** Opening Information provided block **

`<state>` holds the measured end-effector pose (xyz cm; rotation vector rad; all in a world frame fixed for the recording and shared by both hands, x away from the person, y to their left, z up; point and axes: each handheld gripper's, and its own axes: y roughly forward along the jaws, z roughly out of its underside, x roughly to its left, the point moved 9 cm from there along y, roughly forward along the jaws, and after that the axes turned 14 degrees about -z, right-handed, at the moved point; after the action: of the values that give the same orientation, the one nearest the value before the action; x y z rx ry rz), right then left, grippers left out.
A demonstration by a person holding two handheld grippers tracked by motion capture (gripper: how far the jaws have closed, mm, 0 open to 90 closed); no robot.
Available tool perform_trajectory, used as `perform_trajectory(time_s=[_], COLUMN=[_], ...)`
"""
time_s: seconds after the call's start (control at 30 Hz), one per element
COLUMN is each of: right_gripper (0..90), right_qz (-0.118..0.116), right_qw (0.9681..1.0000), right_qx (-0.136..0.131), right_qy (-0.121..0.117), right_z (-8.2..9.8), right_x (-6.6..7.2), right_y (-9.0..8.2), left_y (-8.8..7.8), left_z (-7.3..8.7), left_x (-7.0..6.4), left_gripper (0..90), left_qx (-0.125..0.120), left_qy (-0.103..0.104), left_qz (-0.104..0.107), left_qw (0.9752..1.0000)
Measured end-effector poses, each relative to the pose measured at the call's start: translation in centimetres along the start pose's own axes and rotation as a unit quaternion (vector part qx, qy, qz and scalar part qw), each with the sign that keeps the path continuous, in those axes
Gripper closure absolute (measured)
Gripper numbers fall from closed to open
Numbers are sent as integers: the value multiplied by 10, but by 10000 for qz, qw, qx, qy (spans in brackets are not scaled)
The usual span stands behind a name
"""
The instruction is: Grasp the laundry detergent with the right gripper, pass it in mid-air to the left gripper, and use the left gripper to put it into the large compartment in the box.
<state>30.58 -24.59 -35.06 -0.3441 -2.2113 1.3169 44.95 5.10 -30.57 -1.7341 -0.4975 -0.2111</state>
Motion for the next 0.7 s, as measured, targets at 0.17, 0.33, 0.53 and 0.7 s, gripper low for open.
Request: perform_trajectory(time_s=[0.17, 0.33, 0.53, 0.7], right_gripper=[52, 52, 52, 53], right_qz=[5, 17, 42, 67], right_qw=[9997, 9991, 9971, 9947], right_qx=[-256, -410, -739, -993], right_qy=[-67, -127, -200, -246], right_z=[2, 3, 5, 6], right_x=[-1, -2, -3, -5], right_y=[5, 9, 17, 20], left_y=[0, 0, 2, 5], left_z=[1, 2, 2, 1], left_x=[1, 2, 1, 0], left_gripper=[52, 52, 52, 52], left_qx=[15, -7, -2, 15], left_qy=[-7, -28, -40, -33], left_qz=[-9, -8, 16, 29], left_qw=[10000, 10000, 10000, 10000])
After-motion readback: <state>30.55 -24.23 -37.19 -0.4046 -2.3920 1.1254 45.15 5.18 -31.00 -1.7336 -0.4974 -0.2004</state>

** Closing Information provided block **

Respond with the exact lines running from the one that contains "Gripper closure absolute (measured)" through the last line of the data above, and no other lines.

Gripper closure absolute (measured)
Gripper numbers fall from closed to open
Numbers are sent as integers: the value multiplied by 10, but by 10000 for qz, qw, qx, qy (spans in brackets are not scaled)
The usual span stands behind a name
"""
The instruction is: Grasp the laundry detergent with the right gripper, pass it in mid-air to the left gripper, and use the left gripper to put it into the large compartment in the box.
<state>30.58 -24.59 -35.06 -0.3441 -2.2113 1.3169 44.95 5.10 -30.57 -1.7341 -0.4975 -0.2111</state>
Motion for the next 0.7 s, as measured, targets at 0.17, 0.33, 0.53 and 0.7 s, gripper low for open.
Request: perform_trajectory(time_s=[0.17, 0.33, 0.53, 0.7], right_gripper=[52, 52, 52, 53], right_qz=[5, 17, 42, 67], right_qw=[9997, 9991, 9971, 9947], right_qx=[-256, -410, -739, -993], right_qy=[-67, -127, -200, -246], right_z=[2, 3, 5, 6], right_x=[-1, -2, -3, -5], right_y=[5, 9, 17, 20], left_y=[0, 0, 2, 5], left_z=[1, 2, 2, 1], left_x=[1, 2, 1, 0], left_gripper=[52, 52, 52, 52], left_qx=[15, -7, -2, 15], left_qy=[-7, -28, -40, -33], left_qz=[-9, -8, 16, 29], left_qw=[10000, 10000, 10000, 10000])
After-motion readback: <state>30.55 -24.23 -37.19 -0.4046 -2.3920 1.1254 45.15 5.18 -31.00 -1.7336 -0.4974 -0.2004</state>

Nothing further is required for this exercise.